**Data supplied**
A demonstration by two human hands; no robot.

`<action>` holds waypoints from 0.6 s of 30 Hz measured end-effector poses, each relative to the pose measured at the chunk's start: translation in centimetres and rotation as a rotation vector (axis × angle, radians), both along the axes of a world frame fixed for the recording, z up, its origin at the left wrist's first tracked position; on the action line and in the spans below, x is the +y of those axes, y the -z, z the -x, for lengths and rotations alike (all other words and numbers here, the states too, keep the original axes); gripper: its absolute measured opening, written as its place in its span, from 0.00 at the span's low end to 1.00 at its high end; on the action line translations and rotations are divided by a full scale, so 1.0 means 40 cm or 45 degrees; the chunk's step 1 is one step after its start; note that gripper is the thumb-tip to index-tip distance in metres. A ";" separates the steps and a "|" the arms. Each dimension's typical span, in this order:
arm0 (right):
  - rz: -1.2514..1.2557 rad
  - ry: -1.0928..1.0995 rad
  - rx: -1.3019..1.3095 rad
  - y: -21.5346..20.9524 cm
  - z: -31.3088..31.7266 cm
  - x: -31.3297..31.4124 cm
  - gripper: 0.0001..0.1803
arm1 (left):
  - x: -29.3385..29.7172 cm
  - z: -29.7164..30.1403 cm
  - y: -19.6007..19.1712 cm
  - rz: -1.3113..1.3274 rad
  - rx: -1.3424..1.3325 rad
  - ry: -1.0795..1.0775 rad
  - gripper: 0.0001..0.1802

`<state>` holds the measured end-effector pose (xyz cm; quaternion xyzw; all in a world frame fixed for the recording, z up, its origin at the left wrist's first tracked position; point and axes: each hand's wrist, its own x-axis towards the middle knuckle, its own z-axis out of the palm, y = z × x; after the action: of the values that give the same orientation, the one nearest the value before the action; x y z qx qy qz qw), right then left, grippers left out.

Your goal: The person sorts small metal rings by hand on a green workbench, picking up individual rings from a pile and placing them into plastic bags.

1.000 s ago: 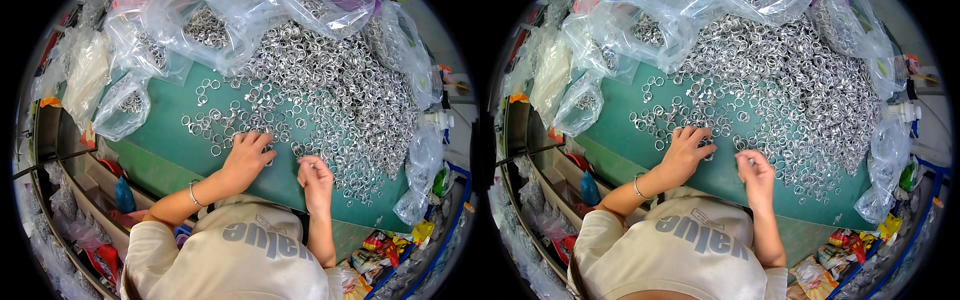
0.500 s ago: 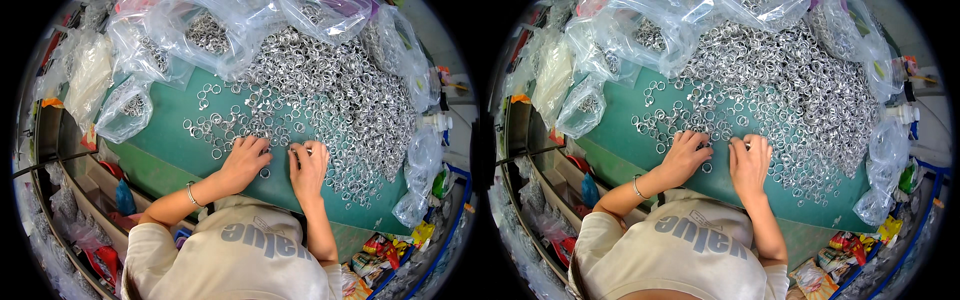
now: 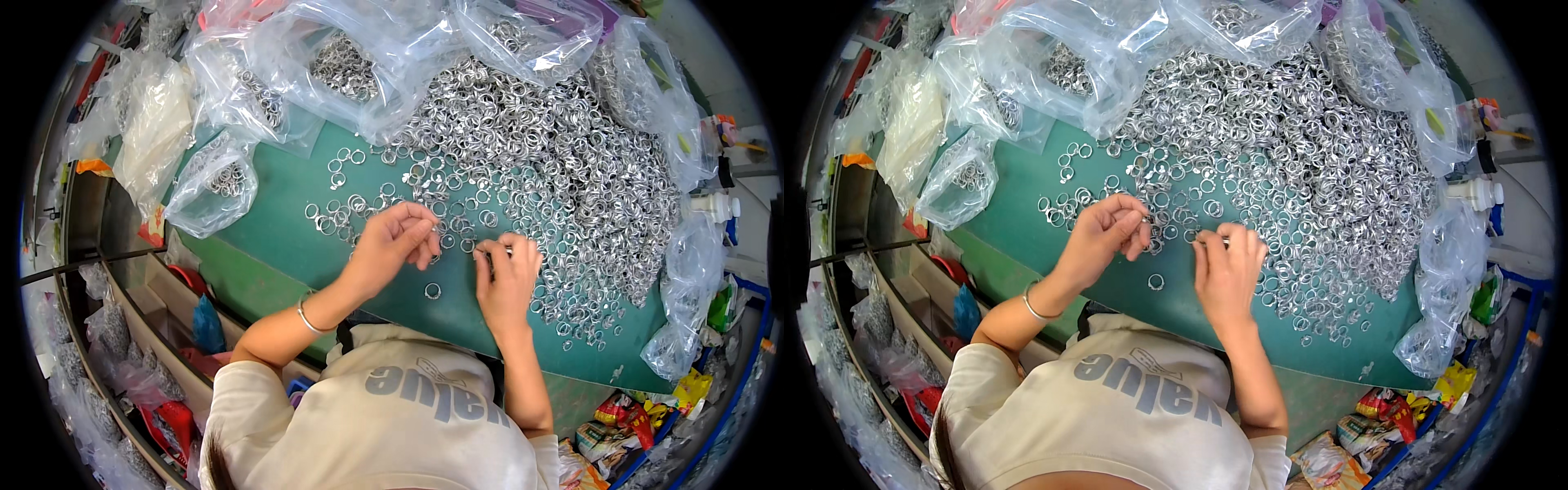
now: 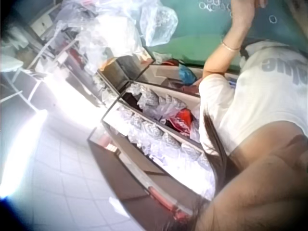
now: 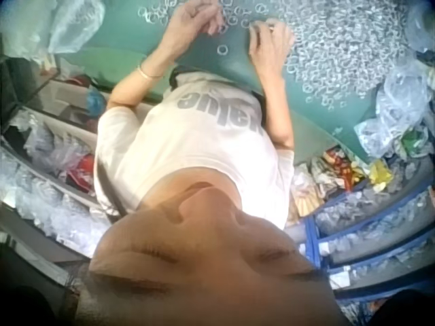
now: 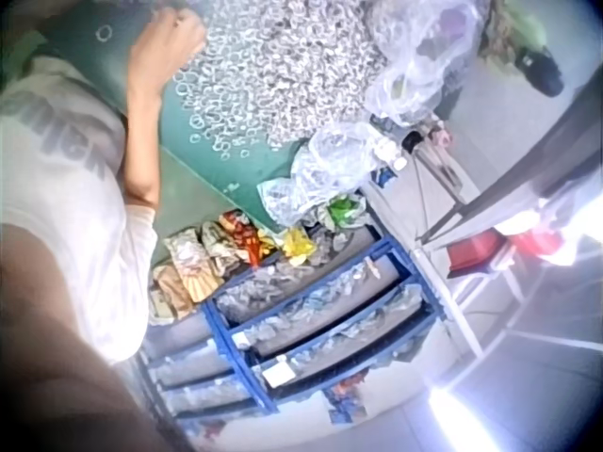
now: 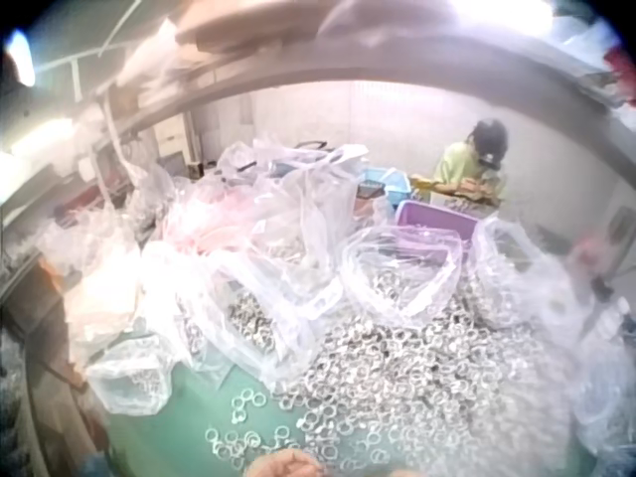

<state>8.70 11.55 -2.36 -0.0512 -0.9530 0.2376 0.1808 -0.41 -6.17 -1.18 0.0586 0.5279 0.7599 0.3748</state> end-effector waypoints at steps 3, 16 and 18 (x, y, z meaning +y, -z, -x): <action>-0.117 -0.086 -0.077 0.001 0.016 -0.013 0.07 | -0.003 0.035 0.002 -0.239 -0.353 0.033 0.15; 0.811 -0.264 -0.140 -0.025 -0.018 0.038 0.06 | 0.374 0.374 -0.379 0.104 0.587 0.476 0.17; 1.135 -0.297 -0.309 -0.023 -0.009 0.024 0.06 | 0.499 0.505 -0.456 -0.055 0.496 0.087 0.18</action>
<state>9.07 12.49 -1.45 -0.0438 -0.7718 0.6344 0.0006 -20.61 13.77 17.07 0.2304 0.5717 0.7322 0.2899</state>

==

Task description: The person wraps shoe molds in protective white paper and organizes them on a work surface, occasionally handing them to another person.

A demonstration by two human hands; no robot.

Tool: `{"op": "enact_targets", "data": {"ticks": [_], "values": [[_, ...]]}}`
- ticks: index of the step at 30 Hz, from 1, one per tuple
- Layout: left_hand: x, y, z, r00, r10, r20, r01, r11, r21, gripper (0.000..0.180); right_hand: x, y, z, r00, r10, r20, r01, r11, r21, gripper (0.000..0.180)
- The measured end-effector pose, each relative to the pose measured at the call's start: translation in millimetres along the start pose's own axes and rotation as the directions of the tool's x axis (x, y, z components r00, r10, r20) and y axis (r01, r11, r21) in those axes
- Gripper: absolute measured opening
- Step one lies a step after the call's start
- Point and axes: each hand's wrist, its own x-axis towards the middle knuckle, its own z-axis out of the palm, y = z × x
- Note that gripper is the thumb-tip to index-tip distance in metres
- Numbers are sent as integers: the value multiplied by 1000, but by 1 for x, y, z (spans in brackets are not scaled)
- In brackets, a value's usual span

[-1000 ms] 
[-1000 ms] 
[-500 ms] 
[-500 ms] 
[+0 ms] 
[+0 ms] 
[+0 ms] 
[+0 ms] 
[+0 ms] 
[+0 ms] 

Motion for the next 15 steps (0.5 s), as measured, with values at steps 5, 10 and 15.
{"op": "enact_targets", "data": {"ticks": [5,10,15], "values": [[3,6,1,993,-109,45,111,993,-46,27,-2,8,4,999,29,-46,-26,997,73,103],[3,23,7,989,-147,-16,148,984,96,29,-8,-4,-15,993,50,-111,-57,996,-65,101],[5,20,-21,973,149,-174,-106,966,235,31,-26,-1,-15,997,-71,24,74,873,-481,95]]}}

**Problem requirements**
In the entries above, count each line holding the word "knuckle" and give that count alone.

**Response area**
2